Work item: The full listing below must be printed exactly, word for word.

Source data:
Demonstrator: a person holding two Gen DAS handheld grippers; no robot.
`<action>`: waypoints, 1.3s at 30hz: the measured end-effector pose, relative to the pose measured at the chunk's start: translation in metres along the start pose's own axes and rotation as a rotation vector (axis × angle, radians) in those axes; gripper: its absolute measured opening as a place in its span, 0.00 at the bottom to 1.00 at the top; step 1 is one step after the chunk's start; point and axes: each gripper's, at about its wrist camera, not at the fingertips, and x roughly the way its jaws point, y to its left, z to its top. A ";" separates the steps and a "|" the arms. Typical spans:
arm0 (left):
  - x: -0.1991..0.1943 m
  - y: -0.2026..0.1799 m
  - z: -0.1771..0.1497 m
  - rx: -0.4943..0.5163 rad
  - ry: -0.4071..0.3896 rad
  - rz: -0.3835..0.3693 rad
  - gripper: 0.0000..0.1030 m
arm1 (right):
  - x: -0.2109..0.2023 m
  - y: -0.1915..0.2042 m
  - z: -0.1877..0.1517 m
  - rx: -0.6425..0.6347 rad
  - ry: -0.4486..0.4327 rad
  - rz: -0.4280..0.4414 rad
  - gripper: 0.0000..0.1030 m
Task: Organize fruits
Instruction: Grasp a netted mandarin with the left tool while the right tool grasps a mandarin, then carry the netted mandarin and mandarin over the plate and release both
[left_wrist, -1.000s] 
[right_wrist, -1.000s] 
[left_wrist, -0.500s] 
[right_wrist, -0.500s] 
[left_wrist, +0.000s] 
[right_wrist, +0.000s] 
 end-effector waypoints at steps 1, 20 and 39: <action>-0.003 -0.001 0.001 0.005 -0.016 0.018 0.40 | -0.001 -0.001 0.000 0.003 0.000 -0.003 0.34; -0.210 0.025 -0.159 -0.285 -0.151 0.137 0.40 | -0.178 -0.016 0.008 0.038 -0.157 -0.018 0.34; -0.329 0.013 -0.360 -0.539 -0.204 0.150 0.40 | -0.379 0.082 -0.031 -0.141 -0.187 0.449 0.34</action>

Expected output:
Demonstrator: a person holding two Gen DAS handheld grippers; no robot.
`<action>`: waypoints, 1.3s at 30hz: the measured end-effector pose, relative to the pose measured at the chunk's start: translation in metres along the start pose's own axes and rotation as a rotation vector (axis × angle, radians) in those axes; gripper: its absolute measured opening as a place in its span, 0.00 at the bottom to 1.00 at the top; step 1 is one step after the chunk's start; point and axes: each gripper's, at about its wrist camera, not at the fingertips, and x roughly the way its jaws point, y to its left, z to its top. A ";" separates the steps and a "|" the arms. Typical spans:
arm0 (left):
  - x: -0.1991..0.1943 m
  - y: -0.2026..0.1799 m
  - z: -0.1771..0.1497 m
  - rx: -0.4943..0.5163 rad
  - ry: -0.4071..0.3896 rad
  - rz: -0.3835..0.3693 rad
  - gripper: 0.0000..0.1030 m
arm1 (right):
  - x: -0.2109..0.2023 m
  - y: -0.1915..0.2042 m
  - z: -0.1877..0.1517 m
  - rx: -0.6425..0.6347 rad
  - ry: -0.4486..0.4327 rad
  - rz: -0.4280..0.4414 rad
  - gripper: 0.0000..0.1030 m
Task: Organize fruits
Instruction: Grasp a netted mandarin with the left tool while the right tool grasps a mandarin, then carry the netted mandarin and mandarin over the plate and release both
[left_wrist, -1.000s] 
[right_wrist, -1.000s] 
[left_wrist, -0.500s] 
[right_wrist, -0.500s] 
[left_wrist, +0.000s] 
[right_wrist, +0.000s] 
 end-effector waypoints at steps 1, 20 and 39: <action>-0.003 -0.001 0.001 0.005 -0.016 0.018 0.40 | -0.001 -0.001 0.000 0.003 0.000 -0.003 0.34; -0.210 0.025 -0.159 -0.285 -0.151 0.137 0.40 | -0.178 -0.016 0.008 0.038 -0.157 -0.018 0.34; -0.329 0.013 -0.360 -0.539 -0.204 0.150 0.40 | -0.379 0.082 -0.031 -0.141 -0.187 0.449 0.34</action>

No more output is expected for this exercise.